**Work order:** Using the material below, print the line that contains "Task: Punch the", the line that contains "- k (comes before", and every line in between, exactly and nothing else.

**Data below:**
****************************************

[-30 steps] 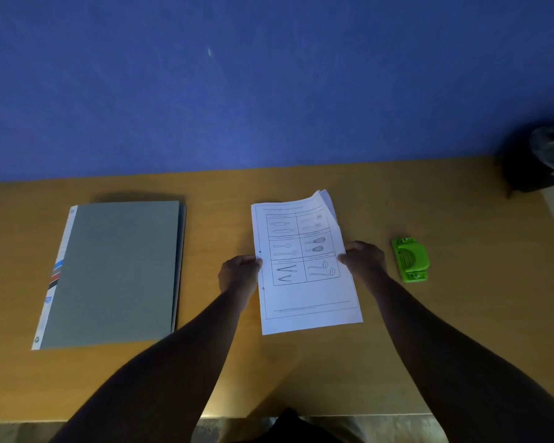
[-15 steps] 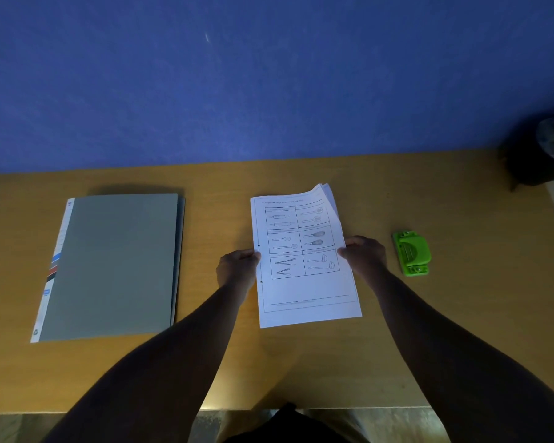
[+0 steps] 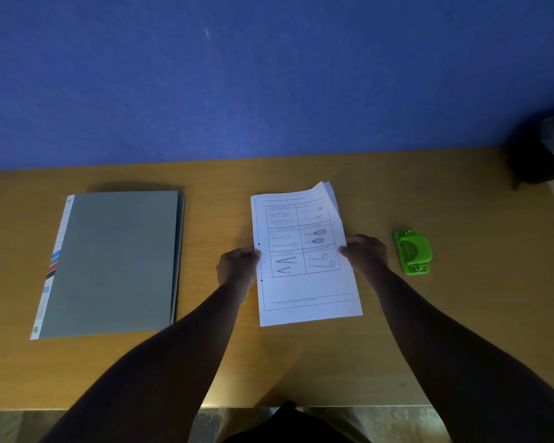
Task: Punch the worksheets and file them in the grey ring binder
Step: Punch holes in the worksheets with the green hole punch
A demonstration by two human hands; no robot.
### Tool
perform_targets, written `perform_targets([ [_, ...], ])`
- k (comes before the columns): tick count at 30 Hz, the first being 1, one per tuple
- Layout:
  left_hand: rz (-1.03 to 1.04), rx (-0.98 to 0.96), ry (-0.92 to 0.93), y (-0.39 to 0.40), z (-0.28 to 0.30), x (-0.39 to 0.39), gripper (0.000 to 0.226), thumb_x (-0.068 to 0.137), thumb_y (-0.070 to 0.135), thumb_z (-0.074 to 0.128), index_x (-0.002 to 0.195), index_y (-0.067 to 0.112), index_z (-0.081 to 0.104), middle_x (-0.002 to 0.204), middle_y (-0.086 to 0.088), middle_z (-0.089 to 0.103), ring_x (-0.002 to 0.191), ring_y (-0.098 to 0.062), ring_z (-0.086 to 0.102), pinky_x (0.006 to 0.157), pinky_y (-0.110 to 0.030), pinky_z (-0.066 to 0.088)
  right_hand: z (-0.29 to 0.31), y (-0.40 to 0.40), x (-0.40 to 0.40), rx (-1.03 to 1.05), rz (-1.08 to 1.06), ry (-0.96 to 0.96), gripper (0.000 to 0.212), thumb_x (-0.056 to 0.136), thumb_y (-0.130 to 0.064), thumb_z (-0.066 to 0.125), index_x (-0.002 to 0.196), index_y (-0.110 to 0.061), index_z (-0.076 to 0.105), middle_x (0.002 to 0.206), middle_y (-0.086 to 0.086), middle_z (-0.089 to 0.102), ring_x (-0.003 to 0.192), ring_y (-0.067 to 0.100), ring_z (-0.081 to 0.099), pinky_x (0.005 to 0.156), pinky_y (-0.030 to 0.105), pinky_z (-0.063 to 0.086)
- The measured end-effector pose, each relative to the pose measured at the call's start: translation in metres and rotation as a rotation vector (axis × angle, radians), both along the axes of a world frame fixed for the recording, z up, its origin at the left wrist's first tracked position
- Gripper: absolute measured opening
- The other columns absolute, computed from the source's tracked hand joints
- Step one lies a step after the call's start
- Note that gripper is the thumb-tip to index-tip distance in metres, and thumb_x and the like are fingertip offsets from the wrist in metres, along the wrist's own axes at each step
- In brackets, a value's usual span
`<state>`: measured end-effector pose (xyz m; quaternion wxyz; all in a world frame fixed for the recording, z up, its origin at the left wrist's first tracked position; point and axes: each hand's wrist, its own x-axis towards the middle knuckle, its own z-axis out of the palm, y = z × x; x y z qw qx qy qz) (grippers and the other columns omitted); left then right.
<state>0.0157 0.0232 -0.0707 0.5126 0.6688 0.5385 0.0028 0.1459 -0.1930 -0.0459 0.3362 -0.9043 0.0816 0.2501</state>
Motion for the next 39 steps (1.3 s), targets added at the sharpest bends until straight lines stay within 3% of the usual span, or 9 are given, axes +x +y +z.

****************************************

**Exercise answer:**
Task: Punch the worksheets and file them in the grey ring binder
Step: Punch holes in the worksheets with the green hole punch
A demonstration by two human hands; no robot.
### Tool
perform_targets, written `perform_targets([ [_, ...], ])`
- k (comes before the columns): tick count at 30 Hz, the first being 1, one per tuple

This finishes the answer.